(ACTIVITY) Copy the entire listing, down to the final line, exactly.

(SUPPLIED MATERIAL)
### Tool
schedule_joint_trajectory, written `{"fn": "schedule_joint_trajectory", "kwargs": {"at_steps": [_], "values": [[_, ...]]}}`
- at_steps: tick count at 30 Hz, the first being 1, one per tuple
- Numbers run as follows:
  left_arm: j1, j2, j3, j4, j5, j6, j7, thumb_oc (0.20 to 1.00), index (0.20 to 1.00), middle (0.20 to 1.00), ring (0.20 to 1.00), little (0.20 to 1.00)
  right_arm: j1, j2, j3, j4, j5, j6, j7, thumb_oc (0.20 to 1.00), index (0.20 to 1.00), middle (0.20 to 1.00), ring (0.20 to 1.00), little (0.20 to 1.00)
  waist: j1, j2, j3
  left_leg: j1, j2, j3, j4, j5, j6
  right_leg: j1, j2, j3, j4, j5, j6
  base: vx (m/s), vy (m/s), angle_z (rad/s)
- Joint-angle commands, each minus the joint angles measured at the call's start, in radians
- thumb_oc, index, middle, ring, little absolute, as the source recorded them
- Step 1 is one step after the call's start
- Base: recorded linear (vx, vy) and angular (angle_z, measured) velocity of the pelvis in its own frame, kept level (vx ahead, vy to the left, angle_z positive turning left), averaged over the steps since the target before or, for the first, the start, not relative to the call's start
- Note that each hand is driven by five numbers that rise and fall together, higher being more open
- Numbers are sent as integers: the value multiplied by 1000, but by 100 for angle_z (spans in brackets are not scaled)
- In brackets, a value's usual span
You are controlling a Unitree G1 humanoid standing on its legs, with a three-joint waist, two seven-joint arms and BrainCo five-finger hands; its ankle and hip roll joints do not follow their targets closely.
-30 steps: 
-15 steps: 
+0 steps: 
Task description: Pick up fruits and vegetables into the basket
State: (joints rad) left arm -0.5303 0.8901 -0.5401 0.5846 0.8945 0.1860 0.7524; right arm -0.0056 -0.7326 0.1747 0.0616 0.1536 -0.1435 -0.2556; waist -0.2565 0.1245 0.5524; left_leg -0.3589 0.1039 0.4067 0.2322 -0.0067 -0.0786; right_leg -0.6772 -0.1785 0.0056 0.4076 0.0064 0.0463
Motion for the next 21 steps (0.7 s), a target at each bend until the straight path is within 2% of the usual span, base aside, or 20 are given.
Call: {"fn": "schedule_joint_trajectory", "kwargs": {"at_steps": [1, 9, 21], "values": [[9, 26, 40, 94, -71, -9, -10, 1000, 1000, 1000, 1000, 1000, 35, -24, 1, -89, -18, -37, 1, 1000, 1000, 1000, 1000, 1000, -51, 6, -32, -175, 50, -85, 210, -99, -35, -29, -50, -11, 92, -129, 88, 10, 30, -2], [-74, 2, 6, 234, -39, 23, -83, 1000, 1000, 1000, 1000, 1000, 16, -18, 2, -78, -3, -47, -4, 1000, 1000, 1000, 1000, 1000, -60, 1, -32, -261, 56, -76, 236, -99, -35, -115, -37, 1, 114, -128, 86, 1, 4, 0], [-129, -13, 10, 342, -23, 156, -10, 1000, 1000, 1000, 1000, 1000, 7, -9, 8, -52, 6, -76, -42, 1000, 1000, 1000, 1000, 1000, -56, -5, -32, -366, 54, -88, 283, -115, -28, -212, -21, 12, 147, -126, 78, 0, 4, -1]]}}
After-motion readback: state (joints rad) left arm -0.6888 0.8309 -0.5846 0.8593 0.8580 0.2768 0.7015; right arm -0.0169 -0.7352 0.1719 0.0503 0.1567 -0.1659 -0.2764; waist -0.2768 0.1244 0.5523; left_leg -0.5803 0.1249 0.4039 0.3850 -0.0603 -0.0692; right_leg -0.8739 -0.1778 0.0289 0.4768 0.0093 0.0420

(RESULT FOR THIS TASK)
### Tool
schedule_joint_trajectory, written `{"fn": "schedule_joint_trajectory", "kwargs": {"at_steps": [_], "values": [[_, ...]]}}`
- at_steps: tick count at 30 Hz, the first being 1, one per tuple
- Numbers run as follows:
  left_arm: j1, j2, j3, j4, j5, j6, j7, thumb_oc (0.20 to 1.00), index (0.20 to 1.00), middle (0.20 to 1.00), ring (0.20 to 1.00), little (0.20 to 1.00)
  right_arm: j1, j2, j3, j4, j5, j6, j7, thumb_oc (0.20 to 1.00), index (0.20 to 1.00), middle (0.20 to 1.00), ring (0.20 to 1.00), little (0.20 to 1.00)
  waist: j1, j2, j3
  left_leg: j1, j2, j3, j4, j5, j6
  right_leg: j1, j2, j3, j4, j5, j6
  base: vx (m/s), vy (m/s), angle_z (rad/s)
- Joint-angle commands, each minus the joint angles measured at the call's start, in radians
- thumb_oc, index, middle, ring, little absolute, as the source recorded them
- Step 1 is one step after the call's start
- Base: recorded linear (vx, vy) and angular (angle_z, measured) velocity of the pelvis in its own frame, kept level (vx ahead, vy to the left, angle_z positive turning left), averaged over the steps since the target before or, for the first, the start, not relative to the call's start
- Note that each hand is driven by five numbers that rise and fall together, higher being more open
- Numbers are sent as integers: the value multiplied by 1000, but by 100 for angle_z (spans in brackets are not scaled)
- In brackets, a value's usual span
You are controlling a Unitree G1 humanoid standing on its legs, with a three-joint waist, two seven-joint arms and BrainCo five-finger hands; its ankle and hip roll joints do not follow their targets closely.
-30 steps: 
-15 steps: 
+0 steps: 
Task description: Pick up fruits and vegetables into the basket
State: (joints rad) left arm -0.5303 0.8901 -0.5401 0.5846 0.8945 0.1860 0.7524; right arm -0.0056 -0.7326 0.1747 0.0616 0.1536 -0.1435 -0.2556; waist -0.2565 0.1245 0.5524; left_leg -0.3589 0.1039 0.4067 0.2322 -0.0067 -0.0786; right_leg -0.6772 -0.1785 0.0056 0.4076 0.0064 0.0463
Motion for the next 21 steps (0.7 s), a target at each bend until the straight path is within 2% of the usual span, base aside, or 20 are given.
Call: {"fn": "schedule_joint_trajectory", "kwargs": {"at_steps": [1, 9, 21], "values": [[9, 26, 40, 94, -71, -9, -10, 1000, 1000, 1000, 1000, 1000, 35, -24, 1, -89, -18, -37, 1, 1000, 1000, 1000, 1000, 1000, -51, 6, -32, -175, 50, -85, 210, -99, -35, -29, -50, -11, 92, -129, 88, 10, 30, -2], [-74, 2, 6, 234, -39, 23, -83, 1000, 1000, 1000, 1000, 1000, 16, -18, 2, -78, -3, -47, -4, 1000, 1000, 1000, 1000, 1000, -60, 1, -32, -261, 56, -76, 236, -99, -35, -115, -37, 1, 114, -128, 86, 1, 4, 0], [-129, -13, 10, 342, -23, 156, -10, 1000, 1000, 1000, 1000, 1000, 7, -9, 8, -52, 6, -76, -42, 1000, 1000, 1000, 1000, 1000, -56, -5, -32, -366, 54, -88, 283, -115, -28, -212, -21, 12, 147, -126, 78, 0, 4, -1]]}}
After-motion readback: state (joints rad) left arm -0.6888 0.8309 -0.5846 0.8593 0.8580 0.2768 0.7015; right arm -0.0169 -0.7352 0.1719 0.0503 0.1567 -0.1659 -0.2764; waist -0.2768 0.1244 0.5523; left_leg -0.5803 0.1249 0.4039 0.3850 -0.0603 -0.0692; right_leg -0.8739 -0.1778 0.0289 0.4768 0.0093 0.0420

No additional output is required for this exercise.